Background technique
With the rapid development of economy, environmental pollution and problem of energy crisis receive more and more attention.People are exerting
Power finds clean reproducible energy, to achieve the purpose that protect environment energy saving, solar energy, wind energy, biomass energy, Hydrogen Energy etc.

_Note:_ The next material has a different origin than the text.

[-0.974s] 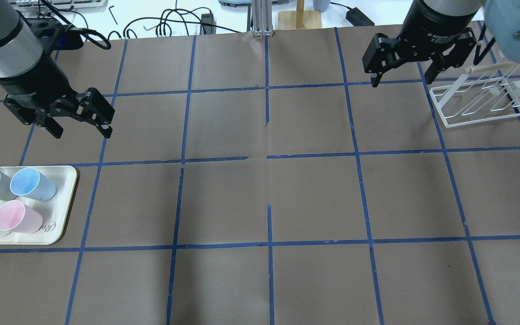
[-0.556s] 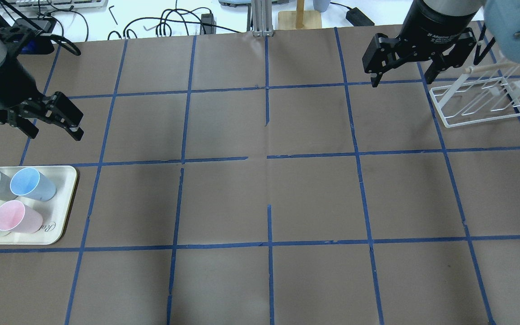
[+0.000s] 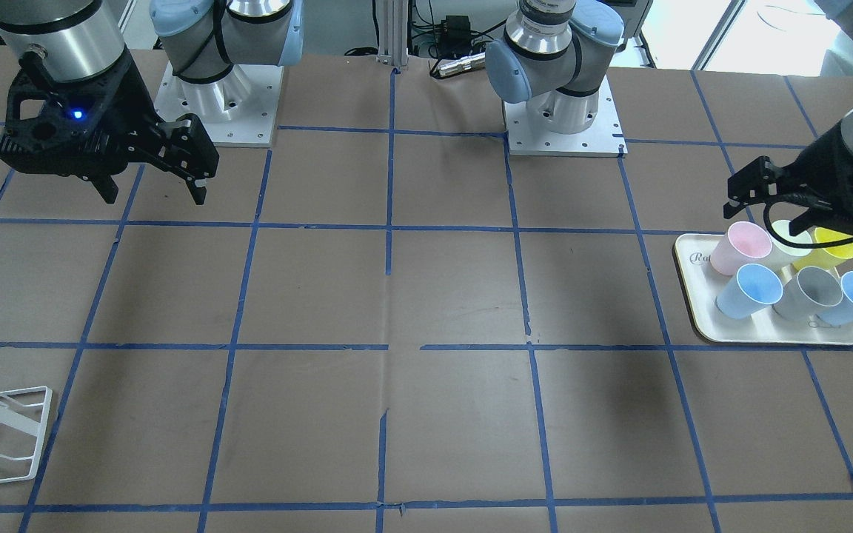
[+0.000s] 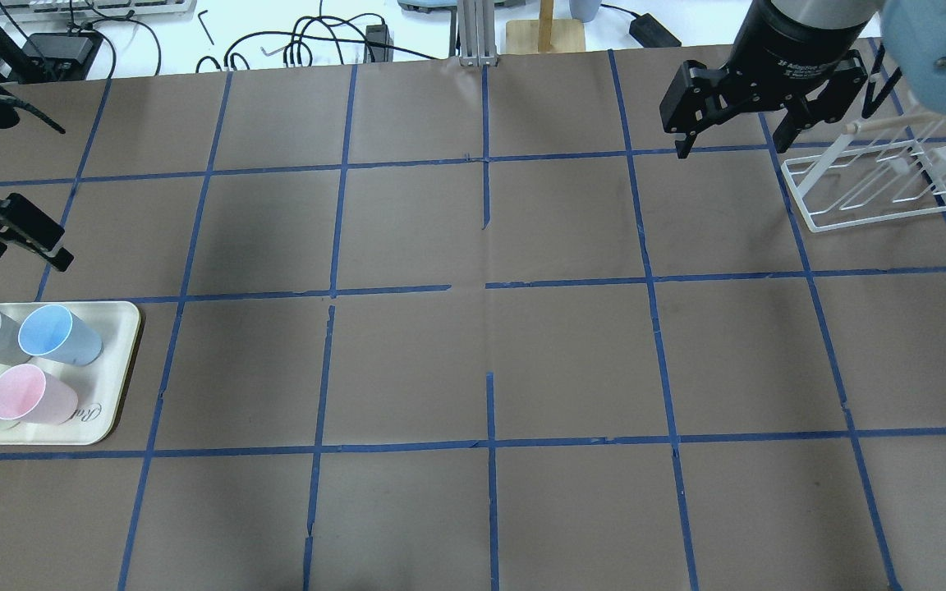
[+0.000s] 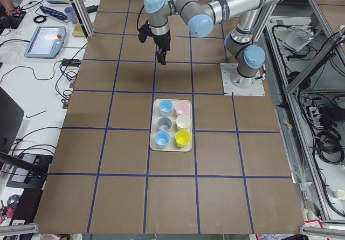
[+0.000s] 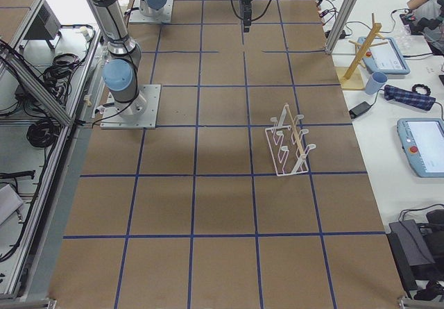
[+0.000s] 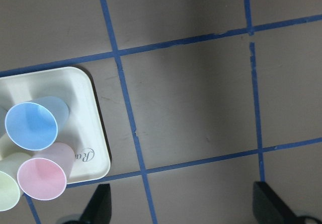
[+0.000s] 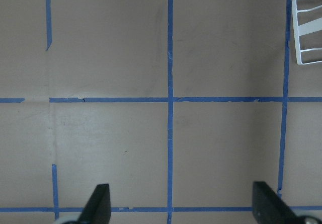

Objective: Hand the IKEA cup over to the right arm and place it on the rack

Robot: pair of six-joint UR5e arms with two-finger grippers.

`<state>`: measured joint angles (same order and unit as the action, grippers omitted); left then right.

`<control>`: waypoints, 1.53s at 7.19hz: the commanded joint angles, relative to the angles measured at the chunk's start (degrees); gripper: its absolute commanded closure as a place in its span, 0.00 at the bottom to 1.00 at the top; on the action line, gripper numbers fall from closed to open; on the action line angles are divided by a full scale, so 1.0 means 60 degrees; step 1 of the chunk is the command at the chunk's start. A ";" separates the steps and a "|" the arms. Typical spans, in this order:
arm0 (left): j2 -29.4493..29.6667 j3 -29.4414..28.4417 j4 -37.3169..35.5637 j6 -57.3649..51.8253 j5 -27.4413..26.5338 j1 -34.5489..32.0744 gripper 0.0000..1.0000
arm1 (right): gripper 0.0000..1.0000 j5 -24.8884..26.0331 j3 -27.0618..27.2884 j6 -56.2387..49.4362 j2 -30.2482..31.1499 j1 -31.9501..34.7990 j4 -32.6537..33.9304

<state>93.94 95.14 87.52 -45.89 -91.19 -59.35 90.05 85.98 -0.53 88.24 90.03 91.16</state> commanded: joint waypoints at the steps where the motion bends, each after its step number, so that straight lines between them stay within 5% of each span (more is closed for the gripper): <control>1: 0.0556 0.0504 -0.1266 -0.1998 -0.0021 0.0908 0.00 | 0.00 -0.0007 0.0141 0.0000 0.0014 0.0009 0.0026; 5: 0.1918 0.0682 -0.2997 -0.3658 -0.0022 0.1673 0.00 | 0.00 -0.0008 0.0157 -0.0015 0.0015 0.0009 0.0026; 11: 0.2800 0.0682 -0.3205 -0.3939 -0.0593 0.1615 0.15 | 0.00 -0.0008 0.0157 -0.0015 0.0015 -0.0005 0.0026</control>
<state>110.38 99.23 67.92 -69.76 -94.56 -49.50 90.00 86.92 -0.62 88.33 90.00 91.32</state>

All it is renewable energy, and water decomposition can be provided to a great potential for the Photocatalitic Technique of Semiconductor of hydrogen for mankind's new energy
Direction.Influence photocatalytic activity because being known as: the separation of semiconductor band gap width and energy band present position, photo-generated carrier is imitated
Rate, spectral response range of catalysis material etc..Most-often used catalysis material TiO2Its band gap width is 3.2ev, is swashed
Hair wavelength is located at 387nm, is located at ultraviolet region, determines that the ultraviolet light that it is only capable of being absorbed and utilized in ultraviolet light or sunlight carries out
Photocatalyzed Hydrogen Production significantly limits its light-catalysed efficiency.Up-conversion have near infrared light is transformed into it is ultraviolet and can
Light-exposed characteristic combines the low energy of two or more low energy near-infrared photons, by the electronics being excited " promotion "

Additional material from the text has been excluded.